However, if it is determined at step 355 that the capability status bits are different, then it is determined at step 360 whether the capability status bit of the new PCC indicates a default status. If not, this indication update will cause the processor to move from the default state to the execution state, and in one embodiment, this allows the transition without any additional checking. Thus, processing proceeds to step 375 where the PCC content is updated.

However, if the capability bit of the new PCC does not indicate a default state, this indicates a transition from the execution state to the default state, and in one embodiment this is the only allowed if some type of branch instruction is used to perform the transition. Thus, at step 365, a determination is made as to whether the branch instruction is of an allowed type. In one particular embodiment, the three allowed types of branch instructions are a branch to restricted (BRR) instruction, a restricted with link register to restricted (BLRR) instruction, and a restricted return to restricted (RETR) instruction. If the branch instruction is one of these permitted types, processing proceeds to step 375, and further processing proceeds to step 370 where a predetermined action is taken.

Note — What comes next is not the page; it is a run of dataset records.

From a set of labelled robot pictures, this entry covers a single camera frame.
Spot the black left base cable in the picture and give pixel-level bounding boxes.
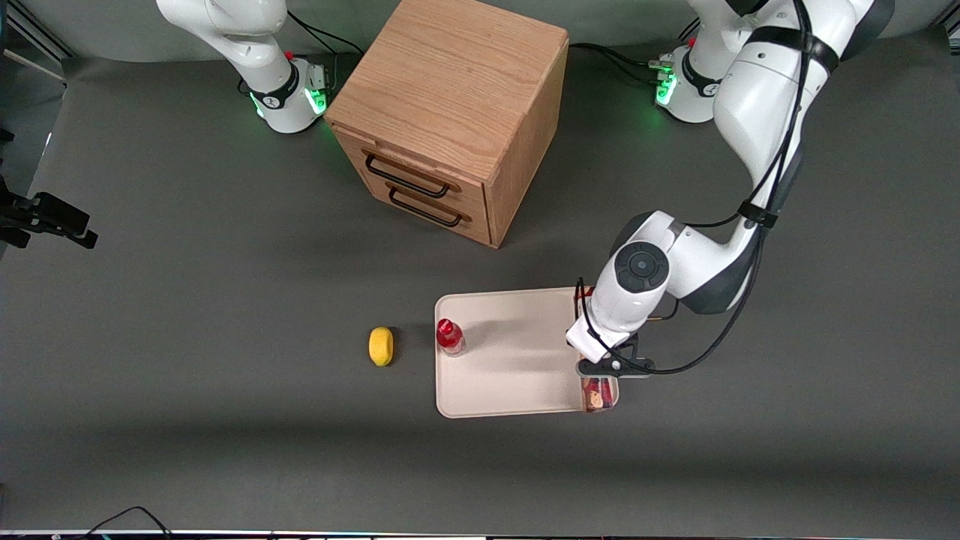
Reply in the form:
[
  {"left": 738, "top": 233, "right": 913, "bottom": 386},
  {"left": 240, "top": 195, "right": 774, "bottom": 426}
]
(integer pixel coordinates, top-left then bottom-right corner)
[{"left": 568, "top": 41, "right": 680, "bottom": 85}]

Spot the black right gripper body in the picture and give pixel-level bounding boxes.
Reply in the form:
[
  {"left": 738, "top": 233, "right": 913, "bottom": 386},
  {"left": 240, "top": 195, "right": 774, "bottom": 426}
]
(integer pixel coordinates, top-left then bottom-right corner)
[{"left": 0, "top": 174, "right": 37, "bottom": 250}]

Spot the short black drawer handle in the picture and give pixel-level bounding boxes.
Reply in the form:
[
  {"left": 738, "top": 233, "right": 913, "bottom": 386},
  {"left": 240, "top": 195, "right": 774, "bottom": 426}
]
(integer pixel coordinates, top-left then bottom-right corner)
[{"left": 387, "top": 187, "right": 463, "bottom": 229}]

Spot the black base cable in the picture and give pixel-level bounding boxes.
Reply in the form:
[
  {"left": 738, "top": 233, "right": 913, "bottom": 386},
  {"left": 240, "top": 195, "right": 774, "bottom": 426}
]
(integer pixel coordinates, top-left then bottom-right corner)
[
  {"left": 568, "top": 41, "right": 680, "bottom": 85},
  {"left": 285, "top": 10, "right": 365, "bottom": 91}
]

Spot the black right base cable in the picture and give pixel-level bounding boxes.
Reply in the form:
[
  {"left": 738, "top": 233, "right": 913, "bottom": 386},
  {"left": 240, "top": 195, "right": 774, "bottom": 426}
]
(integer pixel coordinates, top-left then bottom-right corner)
[{"left": 285, "top": 10, "right": 365, "bottom": 91}]

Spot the aluminium frame rail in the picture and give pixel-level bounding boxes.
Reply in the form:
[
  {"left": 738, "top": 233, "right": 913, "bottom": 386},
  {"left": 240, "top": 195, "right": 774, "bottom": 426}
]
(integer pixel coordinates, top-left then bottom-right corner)
[{"left": 4, "top": 0, "right": 70, "bottom": 82}]

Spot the thin black floor cable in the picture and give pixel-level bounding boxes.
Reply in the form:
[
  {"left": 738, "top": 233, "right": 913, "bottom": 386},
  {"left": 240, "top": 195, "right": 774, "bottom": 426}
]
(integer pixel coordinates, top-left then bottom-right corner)
[{"left": 88, "top": 505, "right": 175, "bottom": 538}]

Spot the wooden drawer cabinet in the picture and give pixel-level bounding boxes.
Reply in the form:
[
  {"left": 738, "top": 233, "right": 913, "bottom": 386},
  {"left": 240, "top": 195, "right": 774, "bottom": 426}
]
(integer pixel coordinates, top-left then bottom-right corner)
[{"left": 324, "top": 0, "right": 570, "bottom": 249}]

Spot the long black drawer handle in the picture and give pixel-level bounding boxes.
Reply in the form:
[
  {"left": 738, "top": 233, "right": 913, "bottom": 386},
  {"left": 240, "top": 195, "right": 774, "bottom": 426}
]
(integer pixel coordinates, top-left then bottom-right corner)
[{"left": 364, "top": 153, "right": 452, "bottom": 200}]

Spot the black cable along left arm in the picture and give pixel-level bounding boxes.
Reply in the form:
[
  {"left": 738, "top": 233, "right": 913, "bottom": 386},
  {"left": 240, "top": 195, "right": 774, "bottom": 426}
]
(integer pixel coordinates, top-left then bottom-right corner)
[{"left": 574, "top": 0, "right": 835, "bottom": 376}]

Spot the wooden drawer with short handle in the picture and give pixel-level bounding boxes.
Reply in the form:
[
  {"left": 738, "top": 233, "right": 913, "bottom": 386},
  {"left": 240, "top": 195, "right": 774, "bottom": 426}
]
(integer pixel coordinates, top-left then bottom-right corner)
[{"left": 358, "top": 174, "right": 493, "bottom": 248}]

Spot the yellow lemon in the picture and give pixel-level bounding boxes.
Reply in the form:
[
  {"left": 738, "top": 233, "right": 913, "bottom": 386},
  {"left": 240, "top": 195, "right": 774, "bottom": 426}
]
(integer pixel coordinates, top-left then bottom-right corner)
[{"left": 368, "top": 326, "right": 395, "bottom": 368}]

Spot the white rounded plastic tray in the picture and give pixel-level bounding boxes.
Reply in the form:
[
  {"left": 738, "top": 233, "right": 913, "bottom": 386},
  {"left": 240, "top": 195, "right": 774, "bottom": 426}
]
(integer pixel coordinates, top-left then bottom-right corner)
[{"left": 434, "top": 287, "right": 620, "bottom": 419}]

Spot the wooden drawer with long handle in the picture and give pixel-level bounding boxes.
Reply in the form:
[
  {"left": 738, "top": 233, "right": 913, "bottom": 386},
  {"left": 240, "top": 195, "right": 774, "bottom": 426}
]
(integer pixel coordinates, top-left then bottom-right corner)
[{"left": 334, "top": 129, "right": 490, "bottom": 220}]

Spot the red cookie box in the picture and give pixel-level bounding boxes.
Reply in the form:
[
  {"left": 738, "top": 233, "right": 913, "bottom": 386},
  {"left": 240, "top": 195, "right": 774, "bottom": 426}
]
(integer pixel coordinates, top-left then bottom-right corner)
[{"left": 580, "top": 375, "right": 621, "bottom": 415}]

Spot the small red-capped bottle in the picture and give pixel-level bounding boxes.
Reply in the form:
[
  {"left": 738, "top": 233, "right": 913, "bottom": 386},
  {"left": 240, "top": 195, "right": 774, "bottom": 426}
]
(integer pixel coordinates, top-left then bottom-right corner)
[{"left": 436, "top": 318, "right": 467, "bottom": 358}]

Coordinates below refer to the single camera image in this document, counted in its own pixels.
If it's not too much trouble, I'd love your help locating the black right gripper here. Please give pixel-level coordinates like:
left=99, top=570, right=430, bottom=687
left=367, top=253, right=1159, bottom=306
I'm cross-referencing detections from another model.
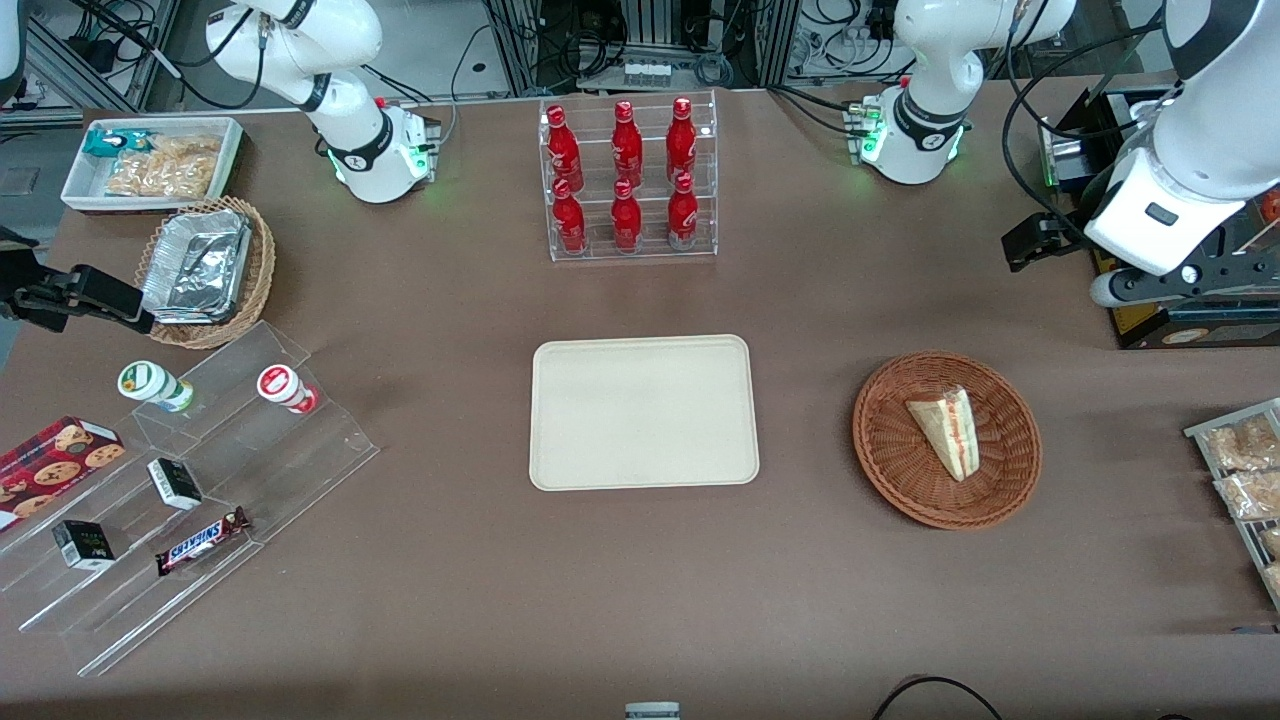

The predetermined action may take various forms, and two exemplary options are illustrated in fig. 8A and 8B. As illustrated in figure 8A, one option is that an exception occurs at step 400 without completing execution of the branch instruction, since its branch does not update the PCC register contents. Instead, the software exception handler transfers control to the appropriate error handler that is executed to resolve the situation. There are many ways in which an exception handler may resolve a situation. For example, in one embodiment, it may allow PCC content to be updated, but the capability state is forced to continue to identify the execution state. Alternatively, it may perform some additional steps to ensure that the processor will not have any execution privileges once it returns to the constrained state, and thus it may ensure that once the processor returns to the constrained state, it will be fully constrained by the altered capability domain.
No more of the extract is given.